Work to complete:
Wherever a picture appears, skip it and retype the rest of the data exactly.

Source data:

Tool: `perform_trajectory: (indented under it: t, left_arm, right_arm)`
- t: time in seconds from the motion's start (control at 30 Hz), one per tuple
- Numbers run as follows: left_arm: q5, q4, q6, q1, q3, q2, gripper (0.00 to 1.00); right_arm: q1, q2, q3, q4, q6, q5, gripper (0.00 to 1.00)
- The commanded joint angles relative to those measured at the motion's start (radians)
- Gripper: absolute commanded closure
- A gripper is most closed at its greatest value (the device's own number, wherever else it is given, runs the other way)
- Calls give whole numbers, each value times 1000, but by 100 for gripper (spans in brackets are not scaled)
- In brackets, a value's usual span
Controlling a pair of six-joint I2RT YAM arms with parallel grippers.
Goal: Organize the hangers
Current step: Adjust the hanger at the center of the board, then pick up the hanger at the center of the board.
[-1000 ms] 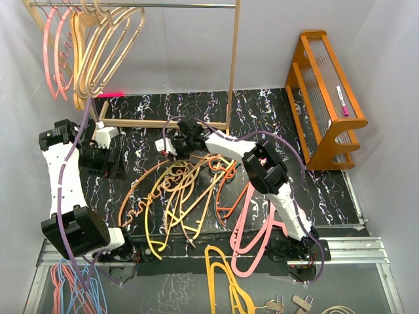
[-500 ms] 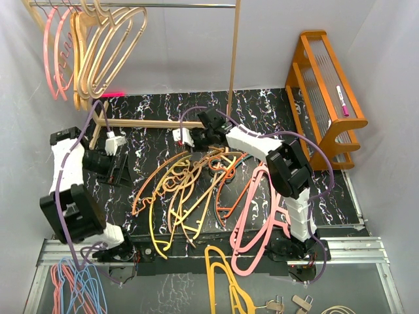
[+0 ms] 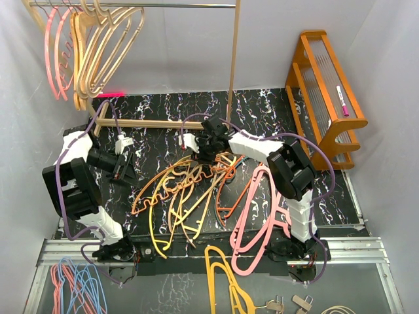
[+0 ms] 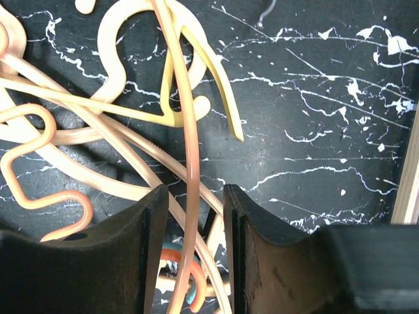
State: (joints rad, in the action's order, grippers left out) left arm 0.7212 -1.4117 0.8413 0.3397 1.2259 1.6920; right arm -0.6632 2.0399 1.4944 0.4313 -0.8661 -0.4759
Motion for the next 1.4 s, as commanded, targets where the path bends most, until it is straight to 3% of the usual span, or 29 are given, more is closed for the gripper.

Answer box:
Tool: `perform_trajectory: (indented under it: t, left_arm, right_arm)`
- t: time in seconds from the motion's start (control at 30 Hz), one per tuple
- Numbers run as follows: left_arm: q5, q4, q6, q1, q3, q2, gripper (0.00 to 1.00); right_arm: q1, q2, q3, q4, q6, q5, gripper (0.00 to 1.00)
- The commanded joint angles relative to those measured at the motion's start (radians)
- Gripper: absolute commanded closure
- A gripper is most closed at its greatest value (the device's own number, wherever else it is given, runs the other way)
- Calls give whole numbers, each value times 1000, but by 100 for gripper (spans in brackets are not scaled)
- In brackets, a value's usual span
Controlling a pair of six-joint I2RT YAM arms with parallel grippers.
Goal: Organize the hangers
Current step: Adjust the hanger at the center of the board, then pick up the hanger at the center of the board.
[-1000 ms] 
[-500 ms] 
[+0 ms] 
[+0 ms] 
State: (joints rad, in the action's order, grippers left out) left arm 0.7212 -1.4117 0.8413 0.3397 1.2259 1.6920; right arm -0.6632 2.0399 1.4944 0.4313 -0.8661 -0.4759
Motion for the next 1.4 s, as commanded, targets where the path bends most, until it is straight to 3% of the usual span, or 29 are given, more is closed for the gripper.

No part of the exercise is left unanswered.